** WHAT IS REQUIRED **
Up to and including the line with "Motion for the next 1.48", restate the records below word for word, beginning with their first line.

Dataset items
● ● ● ●

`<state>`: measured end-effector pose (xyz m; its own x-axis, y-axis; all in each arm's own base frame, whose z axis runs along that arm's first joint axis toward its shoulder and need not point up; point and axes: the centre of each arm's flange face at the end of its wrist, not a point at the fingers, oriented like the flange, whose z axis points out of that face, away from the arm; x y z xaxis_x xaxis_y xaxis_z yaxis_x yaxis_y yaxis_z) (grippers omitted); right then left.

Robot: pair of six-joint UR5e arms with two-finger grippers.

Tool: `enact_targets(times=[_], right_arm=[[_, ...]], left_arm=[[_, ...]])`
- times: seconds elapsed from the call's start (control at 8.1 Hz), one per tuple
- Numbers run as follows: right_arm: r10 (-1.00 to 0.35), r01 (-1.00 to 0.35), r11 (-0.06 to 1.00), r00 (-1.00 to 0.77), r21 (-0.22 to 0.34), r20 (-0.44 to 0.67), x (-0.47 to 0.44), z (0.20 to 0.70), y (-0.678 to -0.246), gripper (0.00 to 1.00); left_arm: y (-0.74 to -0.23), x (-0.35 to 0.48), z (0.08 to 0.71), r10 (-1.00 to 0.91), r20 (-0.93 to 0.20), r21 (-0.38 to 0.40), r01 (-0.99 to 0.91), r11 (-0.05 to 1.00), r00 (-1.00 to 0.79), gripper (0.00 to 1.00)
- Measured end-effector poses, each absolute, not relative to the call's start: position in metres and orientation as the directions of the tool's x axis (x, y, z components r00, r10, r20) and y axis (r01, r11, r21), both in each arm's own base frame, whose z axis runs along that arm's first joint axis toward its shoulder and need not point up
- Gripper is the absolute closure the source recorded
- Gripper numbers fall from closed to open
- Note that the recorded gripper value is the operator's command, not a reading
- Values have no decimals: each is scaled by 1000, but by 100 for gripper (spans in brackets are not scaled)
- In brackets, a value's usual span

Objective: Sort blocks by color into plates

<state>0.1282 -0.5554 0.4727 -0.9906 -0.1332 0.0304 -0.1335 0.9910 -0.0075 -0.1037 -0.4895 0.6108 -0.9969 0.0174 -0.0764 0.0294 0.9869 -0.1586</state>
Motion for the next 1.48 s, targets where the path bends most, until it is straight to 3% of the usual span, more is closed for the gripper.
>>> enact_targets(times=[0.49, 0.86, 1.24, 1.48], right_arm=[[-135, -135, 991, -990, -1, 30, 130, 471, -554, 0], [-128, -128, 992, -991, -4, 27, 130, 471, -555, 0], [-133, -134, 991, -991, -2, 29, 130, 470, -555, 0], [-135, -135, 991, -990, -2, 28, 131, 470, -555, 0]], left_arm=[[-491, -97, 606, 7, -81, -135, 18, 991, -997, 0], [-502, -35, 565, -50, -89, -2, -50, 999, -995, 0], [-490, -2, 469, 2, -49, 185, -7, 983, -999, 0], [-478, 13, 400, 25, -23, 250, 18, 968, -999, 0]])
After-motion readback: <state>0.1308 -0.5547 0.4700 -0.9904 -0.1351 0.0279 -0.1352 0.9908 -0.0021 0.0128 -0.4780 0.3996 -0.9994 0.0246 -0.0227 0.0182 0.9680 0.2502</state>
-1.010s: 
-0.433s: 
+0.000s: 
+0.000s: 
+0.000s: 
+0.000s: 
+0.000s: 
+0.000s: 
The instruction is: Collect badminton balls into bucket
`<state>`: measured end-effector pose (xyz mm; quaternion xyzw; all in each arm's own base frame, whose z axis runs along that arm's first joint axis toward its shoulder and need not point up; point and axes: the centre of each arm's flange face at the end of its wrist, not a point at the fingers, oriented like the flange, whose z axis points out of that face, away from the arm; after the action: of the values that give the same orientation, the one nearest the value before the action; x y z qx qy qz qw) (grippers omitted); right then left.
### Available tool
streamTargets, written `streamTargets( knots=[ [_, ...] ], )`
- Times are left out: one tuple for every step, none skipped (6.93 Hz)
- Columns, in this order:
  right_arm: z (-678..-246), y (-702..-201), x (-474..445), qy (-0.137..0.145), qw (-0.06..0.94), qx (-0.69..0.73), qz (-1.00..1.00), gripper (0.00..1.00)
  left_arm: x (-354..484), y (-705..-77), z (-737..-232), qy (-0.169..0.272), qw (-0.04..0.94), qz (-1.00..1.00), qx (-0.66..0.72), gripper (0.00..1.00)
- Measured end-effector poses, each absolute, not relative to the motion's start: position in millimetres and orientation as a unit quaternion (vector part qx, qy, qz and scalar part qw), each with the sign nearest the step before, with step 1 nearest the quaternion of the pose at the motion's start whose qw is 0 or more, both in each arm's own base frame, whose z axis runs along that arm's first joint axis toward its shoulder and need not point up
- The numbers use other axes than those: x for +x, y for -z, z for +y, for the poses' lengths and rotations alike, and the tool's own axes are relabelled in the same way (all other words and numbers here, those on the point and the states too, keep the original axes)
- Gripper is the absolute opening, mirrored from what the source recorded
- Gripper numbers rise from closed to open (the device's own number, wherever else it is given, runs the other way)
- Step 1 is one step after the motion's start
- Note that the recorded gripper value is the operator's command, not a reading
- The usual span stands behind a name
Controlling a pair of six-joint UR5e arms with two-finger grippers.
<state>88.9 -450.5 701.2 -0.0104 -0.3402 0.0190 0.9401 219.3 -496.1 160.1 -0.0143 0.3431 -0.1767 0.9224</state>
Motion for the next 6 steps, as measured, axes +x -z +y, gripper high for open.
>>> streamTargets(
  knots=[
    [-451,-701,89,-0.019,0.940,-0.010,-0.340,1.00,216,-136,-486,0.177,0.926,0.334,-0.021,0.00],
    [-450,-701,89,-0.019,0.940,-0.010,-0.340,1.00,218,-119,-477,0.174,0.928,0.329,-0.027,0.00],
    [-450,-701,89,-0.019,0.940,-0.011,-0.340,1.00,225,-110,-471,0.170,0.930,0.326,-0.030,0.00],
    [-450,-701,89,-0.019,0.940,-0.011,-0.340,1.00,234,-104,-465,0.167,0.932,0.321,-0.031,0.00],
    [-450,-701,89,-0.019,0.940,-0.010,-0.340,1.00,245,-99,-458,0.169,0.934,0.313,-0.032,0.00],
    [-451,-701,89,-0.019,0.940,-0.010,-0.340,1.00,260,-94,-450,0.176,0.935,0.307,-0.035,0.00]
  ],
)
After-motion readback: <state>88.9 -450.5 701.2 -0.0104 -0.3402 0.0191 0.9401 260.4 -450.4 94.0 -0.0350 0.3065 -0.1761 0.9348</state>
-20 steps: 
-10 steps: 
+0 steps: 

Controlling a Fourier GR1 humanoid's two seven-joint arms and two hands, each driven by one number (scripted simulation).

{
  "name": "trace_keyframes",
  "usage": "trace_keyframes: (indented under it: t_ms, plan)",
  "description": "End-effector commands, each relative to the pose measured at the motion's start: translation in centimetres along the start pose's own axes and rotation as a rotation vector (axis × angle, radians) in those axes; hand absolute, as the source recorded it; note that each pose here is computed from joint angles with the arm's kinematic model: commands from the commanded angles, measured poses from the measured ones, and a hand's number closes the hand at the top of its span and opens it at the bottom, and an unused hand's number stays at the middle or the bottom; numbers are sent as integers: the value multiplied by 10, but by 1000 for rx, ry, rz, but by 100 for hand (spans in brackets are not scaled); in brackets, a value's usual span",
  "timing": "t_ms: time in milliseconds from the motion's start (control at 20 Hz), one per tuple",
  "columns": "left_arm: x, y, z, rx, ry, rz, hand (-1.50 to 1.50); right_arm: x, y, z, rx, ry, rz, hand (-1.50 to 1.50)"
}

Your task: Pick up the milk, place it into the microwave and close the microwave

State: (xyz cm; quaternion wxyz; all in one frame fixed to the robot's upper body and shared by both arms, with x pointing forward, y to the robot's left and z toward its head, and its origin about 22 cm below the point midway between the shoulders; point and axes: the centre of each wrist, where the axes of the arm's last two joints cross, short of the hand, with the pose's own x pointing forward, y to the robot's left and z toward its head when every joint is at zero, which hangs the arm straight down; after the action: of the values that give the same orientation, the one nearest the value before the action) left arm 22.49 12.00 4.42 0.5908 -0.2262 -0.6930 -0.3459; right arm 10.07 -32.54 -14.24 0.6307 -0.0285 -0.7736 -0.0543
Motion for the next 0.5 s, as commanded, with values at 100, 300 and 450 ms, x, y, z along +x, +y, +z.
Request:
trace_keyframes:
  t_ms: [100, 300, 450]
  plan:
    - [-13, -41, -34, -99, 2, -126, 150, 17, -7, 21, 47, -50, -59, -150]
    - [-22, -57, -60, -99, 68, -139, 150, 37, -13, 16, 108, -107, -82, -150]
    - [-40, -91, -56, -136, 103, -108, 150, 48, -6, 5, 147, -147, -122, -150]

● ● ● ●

** RESPONSE AREA **
`<state>`: measured end-effector pose (xyz m; its own x-axis, y-axis; all in each arm's own base frame, whose z axis runs along that arm's first joint axis toward its shoulder and need not point up; point and axes: the centre of each arm's flange face at the end of its wrist, not a point at the fingers, oriented like the flange, whose z axis points out of that face, away from the arm; x y z xaxis_x xaxis_y xaxis_z yaxis_x yaxis_y yaxis_z) (grippers omitted); right then left.

Robot: pair of six-joint UR5e arms with two-finger grippers.

Tool: `enact_targets(times=[_], right_arm=[[_, ...]], left_arm=[[_, ...]])`
- times: seconds elapsed from the call's start (control at 8.1 Hz), one per tuple
- Numbers run as follows: right_arm: r10 (-1.00 to 0.35), r01 (-1.00 to 0.35), r11 (-0.06 to 1.00), r00 (-1.00 to 0.77), r21 (-0.22 to 0.34), r20 (-0.44 to 0.67), x (-0.47 to 0.44), z (0.20 to 0.70), y (-0.678 to -0.246), gripper (0.00 to 1.00); left_arm: y (-0.74 to -0.23), x (-0.35 to 0.48), z (0.08 to 0.71), r10 (-1.00 to 0.91), r20 (-0.93 to 0.20), r21 (-0.38 to 0.40), r01 (-0.99 to 0.91), r11 (-0.05 to 1.00), r00 (-1.00 to 0.79), gripper (0.00 to 1.00)
- Measured end-effector poses, each absolute, not relative to the call's start: position in metres and orientation as the directions of the tool's x axis (x, y, z components r00, r10, r20) and y axis (r01, r11, r21), both in each arm's own base frame, whose z axis runs along that arm's first joint axis toward its shoulder and need not point up
- Gripper is the absolute closure the source recorded
- Gripper numbers fall from closed to open
- Note that the recorded gripper value is the operator's command, not a reading
- Values have no decimals: each is scaled by 1000, but by 100 for gripper (spans in brackets are not scaled)
- In brackets, a value's usual span

Objective: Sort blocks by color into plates

<state>0.1282 -0.5554 0.4727 -0.9906 -0.1332 0.0304 -0.1335 0.9910 -0.0075 -0.1037 -0.4895 0.6108 -0.9969 0.0174 -0.0764 0.0294 0.9869 -0.1586</state>
Motion for the next 1.48 s, targets where the path bends most, until it is straight to 3% of the usual span, more is closed for the gripper.

No further output is expected here.